Security Council composition
- Permanent members: China; France; Russia; United Kingdom; United States;
- Non-permanent members: Botswana; Chile; Egypt; Guinea-Bissau; Germany; Honduras; Indonesia; Italy; South Korea; Poland;

= United Nations Security Council Resolution 1082 =

United Nations Security Council resolution 1082, adopted unanimously on 27 November 1996, after recalling previous resolutions including 1046 (1996) and 1058 (1996), the Council extended the mandate of the United Nations Preventive Deployment Force (UNPREDEP) in Macedonia until 31 May 1997 and reduced its size.

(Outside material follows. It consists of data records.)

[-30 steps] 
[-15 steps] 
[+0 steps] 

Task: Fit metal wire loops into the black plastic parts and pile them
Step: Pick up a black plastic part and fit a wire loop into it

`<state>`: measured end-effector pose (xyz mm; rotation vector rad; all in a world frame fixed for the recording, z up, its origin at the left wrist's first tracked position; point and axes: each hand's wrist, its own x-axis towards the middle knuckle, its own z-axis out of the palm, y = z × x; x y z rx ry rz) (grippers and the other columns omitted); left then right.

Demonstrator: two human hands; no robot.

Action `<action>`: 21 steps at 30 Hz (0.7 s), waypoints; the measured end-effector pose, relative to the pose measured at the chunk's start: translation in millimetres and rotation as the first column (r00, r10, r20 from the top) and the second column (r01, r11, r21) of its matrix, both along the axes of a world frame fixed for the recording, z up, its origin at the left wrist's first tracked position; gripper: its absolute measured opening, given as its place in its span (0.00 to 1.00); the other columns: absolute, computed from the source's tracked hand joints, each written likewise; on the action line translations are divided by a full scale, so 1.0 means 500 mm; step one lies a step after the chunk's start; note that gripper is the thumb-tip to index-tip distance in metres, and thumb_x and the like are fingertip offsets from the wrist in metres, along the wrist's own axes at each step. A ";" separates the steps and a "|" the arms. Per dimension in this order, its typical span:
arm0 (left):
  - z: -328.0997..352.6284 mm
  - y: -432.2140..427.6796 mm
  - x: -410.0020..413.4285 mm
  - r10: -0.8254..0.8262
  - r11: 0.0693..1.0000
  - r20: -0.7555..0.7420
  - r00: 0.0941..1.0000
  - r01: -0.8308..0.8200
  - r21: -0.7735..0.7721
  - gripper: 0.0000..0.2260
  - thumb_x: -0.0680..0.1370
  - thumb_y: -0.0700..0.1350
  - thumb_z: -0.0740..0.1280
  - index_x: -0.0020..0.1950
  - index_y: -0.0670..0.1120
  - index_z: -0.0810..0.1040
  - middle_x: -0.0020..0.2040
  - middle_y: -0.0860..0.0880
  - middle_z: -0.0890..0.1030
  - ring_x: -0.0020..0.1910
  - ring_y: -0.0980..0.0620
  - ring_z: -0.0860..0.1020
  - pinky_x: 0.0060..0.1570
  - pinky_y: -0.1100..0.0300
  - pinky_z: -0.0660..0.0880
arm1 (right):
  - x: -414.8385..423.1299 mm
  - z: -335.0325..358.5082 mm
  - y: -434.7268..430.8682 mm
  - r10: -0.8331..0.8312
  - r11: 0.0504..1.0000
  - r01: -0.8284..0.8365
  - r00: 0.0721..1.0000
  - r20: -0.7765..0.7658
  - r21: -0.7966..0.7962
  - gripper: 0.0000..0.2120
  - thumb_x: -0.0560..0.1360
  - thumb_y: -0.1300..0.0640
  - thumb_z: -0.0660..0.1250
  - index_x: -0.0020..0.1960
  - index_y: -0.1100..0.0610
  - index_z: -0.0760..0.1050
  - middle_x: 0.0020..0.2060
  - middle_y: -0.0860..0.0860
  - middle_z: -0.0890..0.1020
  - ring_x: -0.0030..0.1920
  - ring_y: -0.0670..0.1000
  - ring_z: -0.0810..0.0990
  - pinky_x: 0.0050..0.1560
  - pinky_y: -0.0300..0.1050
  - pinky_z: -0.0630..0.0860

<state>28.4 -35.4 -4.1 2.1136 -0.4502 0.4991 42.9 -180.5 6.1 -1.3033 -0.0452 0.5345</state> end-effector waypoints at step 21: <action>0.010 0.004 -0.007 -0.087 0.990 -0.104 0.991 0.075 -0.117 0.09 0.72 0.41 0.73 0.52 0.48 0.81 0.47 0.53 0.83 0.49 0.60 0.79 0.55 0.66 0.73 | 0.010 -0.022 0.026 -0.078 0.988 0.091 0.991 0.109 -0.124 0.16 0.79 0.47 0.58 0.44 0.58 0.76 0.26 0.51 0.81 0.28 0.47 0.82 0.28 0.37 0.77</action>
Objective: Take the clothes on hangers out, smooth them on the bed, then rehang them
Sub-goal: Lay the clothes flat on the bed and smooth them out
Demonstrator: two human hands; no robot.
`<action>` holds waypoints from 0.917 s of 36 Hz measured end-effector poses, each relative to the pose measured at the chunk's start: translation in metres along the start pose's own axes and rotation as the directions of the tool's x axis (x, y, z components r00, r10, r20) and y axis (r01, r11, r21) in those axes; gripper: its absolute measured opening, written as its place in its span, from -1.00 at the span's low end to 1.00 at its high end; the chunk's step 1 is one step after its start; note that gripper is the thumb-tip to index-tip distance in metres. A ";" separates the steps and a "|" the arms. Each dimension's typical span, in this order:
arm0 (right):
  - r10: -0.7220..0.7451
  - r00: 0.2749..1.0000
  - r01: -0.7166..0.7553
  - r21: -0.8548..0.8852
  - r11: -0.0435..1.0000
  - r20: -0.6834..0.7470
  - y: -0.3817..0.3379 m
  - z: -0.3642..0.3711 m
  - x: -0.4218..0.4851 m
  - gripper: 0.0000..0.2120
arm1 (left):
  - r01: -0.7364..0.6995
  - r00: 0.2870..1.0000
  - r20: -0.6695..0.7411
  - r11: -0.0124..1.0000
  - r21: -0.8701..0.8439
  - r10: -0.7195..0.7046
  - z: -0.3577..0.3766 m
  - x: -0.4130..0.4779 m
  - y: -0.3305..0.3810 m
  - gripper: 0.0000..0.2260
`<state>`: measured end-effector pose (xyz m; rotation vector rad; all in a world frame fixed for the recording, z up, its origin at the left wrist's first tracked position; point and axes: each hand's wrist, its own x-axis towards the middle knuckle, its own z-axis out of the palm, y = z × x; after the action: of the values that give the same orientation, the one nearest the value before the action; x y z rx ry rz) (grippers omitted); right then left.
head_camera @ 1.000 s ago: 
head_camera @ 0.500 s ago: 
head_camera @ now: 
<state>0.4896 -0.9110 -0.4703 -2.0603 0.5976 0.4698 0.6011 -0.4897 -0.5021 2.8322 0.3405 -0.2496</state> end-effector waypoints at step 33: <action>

It was noted that UNPREDEP had played an important role in maintaining peace and stability in Macedonia. The security situation had continued to improve, but stability and peace in the former Yugoslavia had not yet been achieved. It was hoped that positive developments would continue and the size of UNPREDEP would be further retracted. Macedonia's relations with neighbouring countries had improved and an agreement was reached with the Federal Republic of Yugoslavia (Serbia and Montenegro) on the demarcation of their common border.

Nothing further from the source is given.